- [TASK DIRECTIONS] The records below are to be repeated exactly, and their pictures left out.

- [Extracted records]
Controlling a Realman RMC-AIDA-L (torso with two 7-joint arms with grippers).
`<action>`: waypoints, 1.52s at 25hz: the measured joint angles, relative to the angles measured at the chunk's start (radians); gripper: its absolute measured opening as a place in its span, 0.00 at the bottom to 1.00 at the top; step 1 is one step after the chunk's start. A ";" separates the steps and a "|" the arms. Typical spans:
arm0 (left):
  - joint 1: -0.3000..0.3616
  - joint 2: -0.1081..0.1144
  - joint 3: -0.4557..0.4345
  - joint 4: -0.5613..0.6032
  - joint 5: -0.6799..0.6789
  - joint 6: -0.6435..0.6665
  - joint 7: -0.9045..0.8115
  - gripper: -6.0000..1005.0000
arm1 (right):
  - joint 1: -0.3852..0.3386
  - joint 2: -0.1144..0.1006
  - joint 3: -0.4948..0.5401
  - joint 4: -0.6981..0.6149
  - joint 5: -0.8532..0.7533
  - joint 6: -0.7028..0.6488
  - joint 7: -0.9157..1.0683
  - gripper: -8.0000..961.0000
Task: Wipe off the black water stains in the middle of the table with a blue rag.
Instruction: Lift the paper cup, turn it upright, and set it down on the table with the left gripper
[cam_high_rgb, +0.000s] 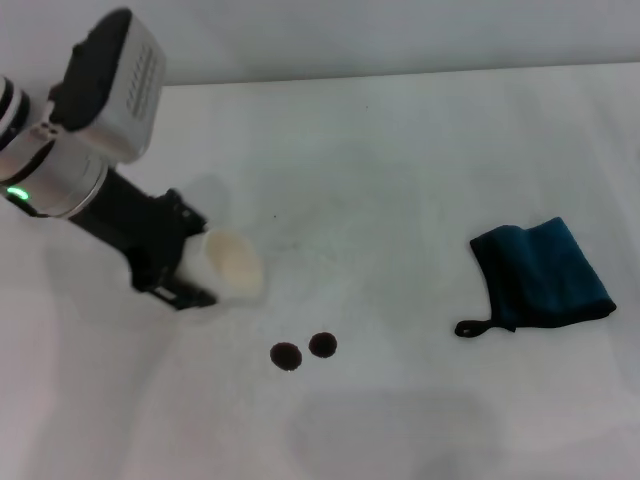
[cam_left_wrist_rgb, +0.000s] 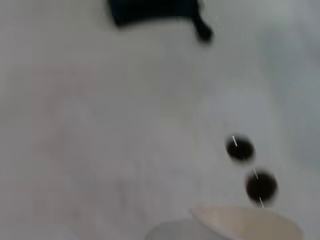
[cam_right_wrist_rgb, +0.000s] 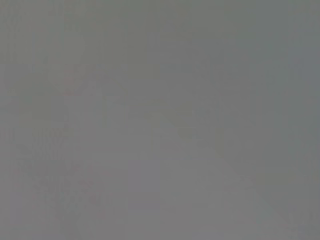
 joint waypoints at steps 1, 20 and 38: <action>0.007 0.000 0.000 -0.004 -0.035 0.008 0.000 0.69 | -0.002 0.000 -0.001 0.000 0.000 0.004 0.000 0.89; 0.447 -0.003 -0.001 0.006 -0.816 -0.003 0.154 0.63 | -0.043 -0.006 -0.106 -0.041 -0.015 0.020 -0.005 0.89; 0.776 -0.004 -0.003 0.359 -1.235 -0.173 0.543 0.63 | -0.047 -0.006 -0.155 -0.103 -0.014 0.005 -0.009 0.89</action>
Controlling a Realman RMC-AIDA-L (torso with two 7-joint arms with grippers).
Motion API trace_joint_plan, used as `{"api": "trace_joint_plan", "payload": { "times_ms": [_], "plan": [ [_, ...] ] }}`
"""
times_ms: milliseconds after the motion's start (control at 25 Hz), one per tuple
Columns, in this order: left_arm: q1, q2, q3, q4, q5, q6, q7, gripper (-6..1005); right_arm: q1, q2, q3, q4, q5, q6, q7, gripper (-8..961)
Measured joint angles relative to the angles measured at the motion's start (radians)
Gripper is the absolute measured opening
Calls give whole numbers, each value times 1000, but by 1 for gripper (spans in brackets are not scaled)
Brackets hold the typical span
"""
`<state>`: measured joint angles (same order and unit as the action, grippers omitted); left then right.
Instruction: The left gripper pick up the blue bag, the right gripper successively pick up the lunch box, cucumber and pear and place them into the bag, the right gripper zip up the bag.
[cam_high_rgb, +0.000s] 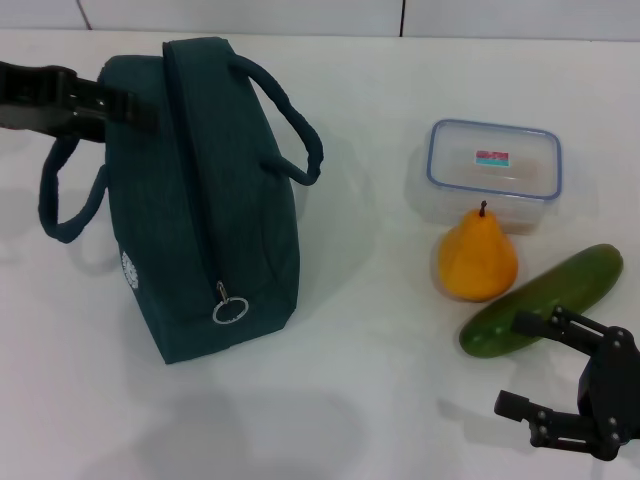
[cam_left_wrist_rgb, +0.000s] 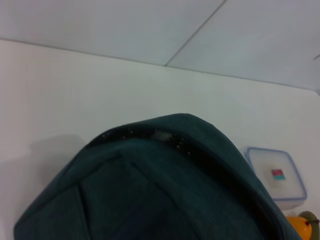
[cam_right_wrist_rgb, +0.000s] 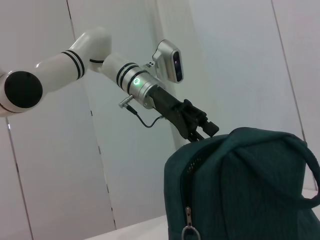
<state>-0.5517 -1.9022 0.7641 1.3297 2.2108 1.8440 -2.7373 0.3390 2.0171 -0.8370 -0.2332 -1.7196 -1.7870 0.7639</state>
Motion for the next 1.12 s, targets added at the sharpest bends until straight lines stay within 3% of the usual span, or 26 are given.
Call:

- [TASK RESPONSE]
Controlling a Realman RMC-AIDA-L (torso with two 7-joint arms with grippers).
`<action>`: waypoints, 1.52s at 25hz: the measured joint angles, relative to the angles measured at the chunk's start (radians); gripper: its absolute measured opening as a place in its span, 0.00 at the bottom to 1.00 at the top; step 1 is one step after the chunk's start. A ";" separates the steps and a "|" the arms. Typical spans:
arm0 (left):
  - joint 1: -0.3000..0.3616
  - joint 2: -0.1081..0.1144
  - joint 3: -0.4557..0.4345
  - joint 4: -0.5613..0.6032
  - joint 5: -0.6799..0.6789
  - joint 6: -0.6435..0.6665
  - joint 7: -0.9045..0.8115
  - gripper: -6.0000..1005.0000
arm1 (right):
  - joint 1: -0.3852..0.3386
  - joint 2: -0.1144..0.1006
  - joint 3: -0.4948..0.5401
  - joint 4: -0.6981..0.6149
  - joint 5: -0.8532..0.7533
  - joint 6: -0.7028..0.6488
  - joint 7: -0.9157..1.0683
  - gripper: -8.0000..961.0000
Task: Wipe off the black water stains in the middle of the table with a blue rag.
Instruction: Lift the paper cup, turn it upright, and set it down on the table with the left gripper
[cam_high_rgb, +0.000s] 
[cam_left_wrist_rgb, +0.000s] 
[cam_right_wrist_rgb, +0.000s] 
 joint waypoints at steps 1, 20 and 38: <action>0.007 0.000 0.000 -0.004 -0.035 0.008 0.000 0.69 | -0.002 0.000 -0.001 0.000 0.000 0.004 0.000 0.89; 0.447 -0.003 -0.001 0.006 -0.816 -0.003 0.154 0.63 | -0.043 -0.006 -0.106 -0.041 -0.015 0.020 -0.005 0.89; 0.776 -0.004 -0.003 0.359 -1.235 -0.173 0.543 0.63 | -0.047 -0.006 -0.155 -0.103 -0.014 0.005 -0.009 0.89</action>
Controlling a Realman RMC-AIDA-L (torso with two 7-joint arms with grippers).
Motion API trace_joint_plan, used as `{"api": "trace_joint_plan", "payload": { "times_ms": [_], "plan": [ [_, ...] ] }}`
"""
times_ms: milliseconds after the motion's start (control at 25 Hz), one per tuple
Columns, in this order: left_arm: q1, q2, q3, q4, q5, q6, q7, gripper (-6..1005); right_arm: q1, q2, q3, q4, q5, q6, q7, gripper (-8..961)
Measured joint angles relative to the angles measured at the motion's start (radians)
Gripper is the absolute measured opening
Calls give whole numbers, each value times 1000, but by 1 for gripper (spans in brackets are not scaled)
Brackets hold the typical span
"""
`<state>`: measured joint angles (same order and unit as the action, grippers omitted); left then right.
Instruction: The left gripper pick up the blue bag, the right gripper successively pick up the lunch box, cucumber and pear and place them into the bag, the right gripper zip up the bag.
[cam_high_rgb, +0.000s] 
[cam_left_wrist_rgb, +0.000s] 
[cam_right_wrist_rgb, +0.000s] 
<state>-0.5517 -1.9022 0.7641 1.3297 2.2108 1.8440 -2.7373 0.3390 2.0171 -0.8370 -0.2332 -1.7196 -1.7870 0.7639</state>
Motion for the next 1.12 s, targets added at the sharpest bends until straight lines stay within 3% of the usual span, or 26 are given.
Call:

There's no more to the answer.